Though not ideal as it neglects atmospheric stability effects below 10 meters, in lieu of a more robust relationship for the strongly-forced sand-sea boundary layer we assume friction velocity u* (m/s) is related to the 10-m wind speed using the Law of the Wall7,19,20,26,

$$| \{{u}_{10},{v}_{10}\}| =\frac{{u}_{* }}{\kappa }\ln \left(\frac{10}{{z}_{0}}\right)$$
(2)

where subscript ‘10’ denotes the 10-m elevation of measurement, κ = 0.4 is von Karman’s constant, and z0 = 10−3 (m) is the roughness length at the scale of sand transport which we assume (imperfectly) is a global constant5. We note that the boundary layer scheme in the EC-Earth3 does account for quasi-steady atmospheric stability effects41.
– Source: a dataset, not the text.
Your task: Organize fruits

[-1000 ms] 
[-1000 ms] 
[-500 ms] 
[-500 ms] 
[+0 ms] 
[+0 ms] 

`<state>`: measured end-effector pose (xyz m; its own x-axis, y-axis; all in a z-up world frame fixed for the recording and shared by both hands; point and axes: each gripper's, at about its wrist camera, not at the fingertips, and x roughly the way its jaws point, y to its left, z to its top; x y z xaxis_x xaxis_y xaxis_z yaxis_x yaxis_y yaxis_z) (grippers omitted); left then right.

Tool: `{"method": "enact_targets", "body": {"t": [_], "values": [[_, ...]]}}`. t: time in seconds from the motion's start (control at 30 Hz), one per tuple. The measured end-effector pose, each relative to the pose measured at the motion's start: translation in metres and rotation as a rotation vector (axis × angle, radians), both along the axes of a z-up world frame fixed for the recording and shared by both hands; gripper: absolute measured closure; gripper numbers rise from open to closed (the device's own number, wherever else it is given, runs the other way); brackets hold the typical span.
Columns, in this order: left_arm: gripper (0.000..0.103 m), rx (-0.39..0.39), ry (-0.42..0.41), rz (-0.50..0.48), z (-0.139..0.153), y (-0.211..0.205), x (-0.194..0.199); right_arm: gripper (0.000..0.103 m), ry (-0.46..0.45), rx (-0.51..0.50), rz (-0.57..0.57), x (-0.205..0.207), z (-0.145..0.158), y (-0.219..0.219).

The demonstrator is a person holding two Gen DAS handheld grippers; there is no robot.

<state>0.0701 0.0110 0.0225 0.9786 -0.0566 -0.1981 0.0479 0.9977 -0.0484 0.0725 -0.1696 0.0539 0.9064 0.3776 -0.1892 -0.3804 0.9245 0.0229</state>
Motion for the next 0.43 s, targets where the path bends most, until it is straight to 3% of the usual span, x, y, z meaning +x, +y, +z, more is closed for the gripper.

The threshold friction velocity u*,th is chosen as the saltation impact threshold26. We choose not to include separate initiation and cessation thresholds because other sources of variability likely contribute more error: variability of friction velocity within the timestep due to turbulence7; effects of topographic variations on friction velocity (and the threshold itself) over the grid spacing19 (including from the dunes themselves, foremost giant complex dunes); and variation in the threshold due to unknown locally-varying sediment characteristics. Nonetheless, our approach represents a significant improvement over most large-scale studies that omit threshold altogether13,21,22, choosing instead to employ the so-called ‘drift potential’ which does not allow analysis of flux events. We parameterize the threshold using a common formula19,26,27,

$${u}_{* ,th}=B\sqrt{\frac{{\rho }_{s}-{\rho }_{f}}{{\rho }_{f}}gd}$$
(3)

where B = 0.082 is a dimensionless constant of proportionality found through experimental calibration19, ρs = 2650 (kg/m3) is the density of sand, and d = 300 (μm) is the grain diameter. We take all the constants to be the same across Earth since it is not well-known what representative values should be for each sand sea in the data set.

Incipient wavelength

The incipient wavelength of dunes has been measured in the field and experimentally to follow the relationship26,27,28,

$${\lambda }_{c}=\frac{2\pi {L}_{sat}{{{{{{{\mathcal{A}}}}}}}}}{{{{{{{{\mathcal{B}}}}}}}}-\frac{{\left({u}_{* }/{u}_{* ,th}\right)}^{-2}}{\mu }}$$
(4)

where Lsat = Cdρs/ρf (m) is the saturation length (C = 2.2 is a dimensionless constant of proportionality found through experimental calibration26), \({{{{{{{\mathcal{A}}}}}}}}=3.6\) and \({{{{{{{\mathcal{B}}}}}}}}=1.9\) are dimensionless hydrodynamical constants calibrated to field data that explain the initial development of dunes through linear stability analysis27, and \(\mu =\tan \left(3{4}^{\circ }\right)\) is the friction coefficient corresponding to the angle of repose for natural sand. The other parameters are defined in the Methods section above.